Haskell状态作为函数类型 [英] Haskell State as function type

问题描述

我很难理解本教程： https：//acm.wustl .edu / functional / state-monad.php

我创建了自己的函数来反转列表并返回一个 State 与最低的元素和列表的反向。我对Haskell也很新。这是我的代码：

  myFunct :: Ord a => [a]  - >状态a [a] 
 myFunct t = do 
让s =反转t 
让a =最小值t 
返回sa 
  

我也找不到其他材料。这是我得到的错误。

 无法将类型'[a]'
与'StateT a Data.Functor.Identity.Identity [a]'
预期类型：a  - >州a [a] 
实际类型：a  - > [a] 
•函数'return'应用于两个参数，
其类型为'a0  - > m0 a0'，
它专用于'[a]  - > a  - > [a]'
在'do'块的标记中：return sa 
在表达式中：
让s = reverse t 
 let a = minimum t 
返回sa 
  

解决方案

您好运： State 是最容易理解的单子。

请不要因为函数不需要 State ，只要您使用 reverse 和 minimum 标准库。
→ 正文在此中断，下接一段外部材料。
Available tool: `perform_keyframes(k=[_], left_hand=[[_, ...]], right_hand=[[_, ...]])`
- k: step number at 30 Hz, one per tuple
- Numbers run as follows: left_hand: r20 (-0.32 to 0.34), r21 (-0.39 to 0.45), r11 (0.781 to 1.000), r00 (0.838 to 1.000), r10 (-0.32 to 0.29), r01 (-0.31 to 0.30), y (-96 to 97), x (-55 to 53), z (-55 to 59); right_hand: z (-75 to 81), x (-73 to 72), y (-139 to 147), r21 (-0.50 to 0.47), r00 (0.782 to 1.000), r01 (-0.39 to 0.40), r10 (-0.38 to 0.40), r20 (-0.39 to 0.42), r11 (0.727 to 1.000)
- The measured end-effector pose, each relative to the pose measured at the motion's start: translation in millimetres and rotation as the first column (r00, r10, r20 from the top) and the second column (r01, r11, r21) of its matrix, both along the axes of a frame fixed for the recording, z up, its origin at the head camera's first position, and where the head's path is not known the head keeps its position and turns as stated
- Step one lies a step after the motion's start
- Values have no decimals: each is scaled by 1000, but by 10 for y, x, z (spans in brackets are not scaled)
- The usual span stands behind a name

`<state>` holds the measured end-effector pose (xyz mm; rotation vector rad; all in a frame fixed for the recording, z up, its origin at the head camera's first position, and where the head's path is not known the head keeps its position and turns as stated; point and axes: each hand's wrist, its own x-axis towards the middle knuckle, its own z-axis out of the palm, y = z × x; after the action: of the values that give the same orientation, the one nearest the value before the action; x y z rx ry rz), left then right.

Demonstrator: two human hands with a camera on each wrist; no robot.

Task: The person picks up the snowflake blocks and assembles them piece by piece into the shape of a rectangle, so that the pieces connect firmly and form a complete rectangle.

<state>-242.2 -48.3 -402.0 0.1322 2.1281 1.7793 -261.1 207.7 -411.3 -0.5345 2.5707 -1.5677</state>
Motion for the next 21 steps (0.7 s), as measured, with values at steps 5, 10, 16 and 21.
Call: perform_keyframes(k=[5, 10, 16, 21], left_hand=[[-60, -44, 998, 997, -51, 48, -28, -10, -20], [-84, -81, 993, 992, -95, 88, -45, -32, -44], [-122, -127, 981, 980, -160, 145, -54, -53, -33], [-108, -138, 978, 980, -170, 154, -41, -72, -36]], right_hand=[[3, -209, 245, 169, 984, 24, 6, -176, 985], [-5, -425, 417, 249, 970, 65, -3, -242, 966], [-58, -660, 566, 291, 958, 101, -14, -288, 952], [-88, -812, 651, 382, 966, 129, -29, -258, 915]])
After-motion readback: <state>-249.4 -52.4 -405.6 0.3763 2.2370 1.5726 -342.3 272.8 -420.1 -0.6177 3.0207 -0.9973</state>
  myFunct':: Ord a => [a]  - > （[a]，a）
 myFunct'xs =（reverse xs，minimum xs）
  

（它会像这样运行）：

$ p $ λmyFunct'[1,2,3]
（[3 ，2,1]，1）


请注意，为了让您同时应用 reverse 和 minimum 添加到列表中，您需要遍历它两次。这就是 State 可能会得心应手的原因：使用它，你只能遍历一次列表，因此希望获得一些加速。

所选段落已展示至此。